As a psychologist and the parent of two children who were adopted internationally, I have developed a keen appreciation for the critical importance of attachment in fostering the emotional well being of everyone in an adoptive family. My work with many families over the years has compelled me to seek the most effective interventions available for this painfully critical situation, leading to my choice of a family based model of therapy that is most suited to the complicated needs of such children.

Dyadic Developmental Psychotherapy, an attachment-based therapy is an evidence-based treatment for children with Trauma-Attachment Disorders, Reactive Attachment Disorder, and other disorders of attachment that are complicated by severe trauma or histories of maltreatment. Children who have experienced trauma, neglect, loss, and/or other dysregulating experiences can benefit from this treatment.
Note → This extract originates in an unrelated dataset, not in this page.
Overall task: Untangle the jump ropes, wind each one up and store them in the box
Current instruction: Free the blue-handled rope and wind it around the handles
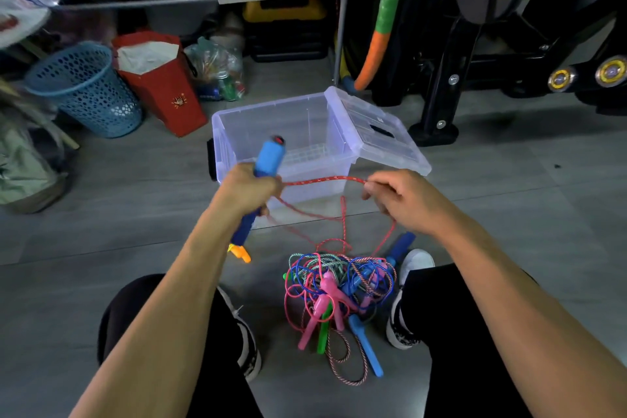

What Doesn’t Work with Children with Attachment Disorders

  • Forms of treatment such as individual and play therapy are ineffective with children who have disorders of attachment because all these therapies require a trusting relationship between the therapist and child, and the ability to form such a relationship has not been accomplished.
  • Conventional Behavior Management Plans/Level Systems. Such plans are based on consistency, and this consistency makes these plans an easy target for the strategic thinking of an attachment affected child. These children will see a behavior management plan, not as a way to change behavior, but as simply one more thing to learn “how to work” for their own purposes.
  • Challenging the child’s perspective with “objective evidence” in order to persuade them that their thinking is somehow incorrect. This approach assumes that parent and child share a common view of “reality”, which is not true. The adult's "objective view does not resonate with the attachment disordered child's sense of reality”. In fact, the child is apt to see this approach as a manipulative attempt on the parent's part to set the child up in some way.
  • Taking such children’s behavior or statements personally. This usually takes some practice, as these children are often skilled at discovering adults’ tender spots and going after them.
  • Reacting emotionally to attachment affected children’s behavior. This can reinforce the child’s sense of being in control of the adult’s emotions (a goal they generally pursue). Judging or criticizing the behavior and reactive consequences all fall into this category.